→ Action item
Your task is to copy each line in the listing that includes the word "pink".

**********

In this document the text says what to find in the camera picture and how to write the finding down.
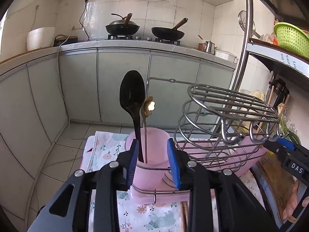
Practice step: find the green vegetables in bag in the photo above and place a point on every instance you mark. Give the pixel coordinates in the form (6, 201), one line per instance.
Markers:
(289, 132)

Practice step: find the black spoon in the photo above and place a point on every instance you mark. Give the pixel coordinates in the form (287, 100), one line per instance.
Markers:
(131, 98)

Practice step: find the steel kettle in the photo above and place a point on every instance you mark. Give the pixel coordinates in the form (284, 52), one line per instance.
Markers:
(209, 47)

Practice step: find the grey kitchen cabinets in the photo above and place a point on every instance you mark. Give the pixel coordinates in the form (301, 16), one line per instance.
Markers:
(39, 97)

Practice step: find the white rice cooker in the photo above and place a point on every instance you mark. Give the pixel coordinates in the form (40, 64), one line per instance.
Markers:
(40, 38)

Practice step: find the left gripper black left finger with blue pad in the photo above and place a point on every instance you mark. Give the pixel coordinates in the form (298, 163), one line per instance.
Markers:
(69, 209)

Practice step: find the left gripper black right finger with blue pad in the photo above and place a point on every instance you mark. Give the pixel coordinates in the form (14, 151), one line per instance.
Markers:
(237, 208)

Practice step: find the pink plastic utensil cup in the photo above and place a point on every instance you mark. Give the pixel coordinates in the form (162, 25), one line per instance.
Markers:
(150, 172)

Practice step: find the gold flower-shaped spoon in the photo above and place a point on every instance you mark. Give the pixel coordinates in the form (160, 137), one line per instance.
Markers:
(147, 108)

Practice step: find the pink plastic drip tray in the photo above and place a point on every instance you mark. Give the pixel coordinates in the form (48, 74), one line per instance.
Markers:
(214, 155)

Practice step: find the black wok wooden handle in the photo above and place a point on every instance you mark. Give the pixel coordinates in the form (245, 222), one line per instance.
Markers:
(170, 34)

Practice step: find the black wok with lid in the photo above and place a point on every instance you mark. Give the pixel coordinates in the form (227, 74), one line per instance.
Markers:
(123, 26)

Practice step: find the green plastic colander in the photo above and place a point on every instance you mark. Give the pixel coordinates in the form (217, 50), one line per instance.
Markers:
(291, 38)

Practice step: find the metal shelf rack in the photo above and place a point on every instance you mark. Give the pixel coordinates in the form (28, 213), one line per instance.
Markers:
(286, 54)

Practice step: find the person's right hand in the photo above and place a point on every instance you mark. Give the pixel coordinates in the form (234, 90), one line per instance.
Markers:
(291, 204)

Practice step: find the metal wire dish rack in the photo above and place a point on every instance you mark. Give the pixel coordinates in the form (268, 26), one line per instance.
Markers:
(199, 111)

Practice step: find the floral white tablecloth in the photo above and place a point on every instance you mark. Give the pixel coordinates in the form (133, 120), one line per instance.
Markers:
(103, 148)

**********

→ Answer for this exercise
Practice step: find the pink plastic utensil cup in the photo above and place a point on every instance you mark. Give the pixel coordinates in the form (162, 25), one line per instance.
Practice step: find the pink plastic drip tray in the photo above and place a point on every instance you mark. Give the pixel coordinates in the form (48, 74), one line per instance.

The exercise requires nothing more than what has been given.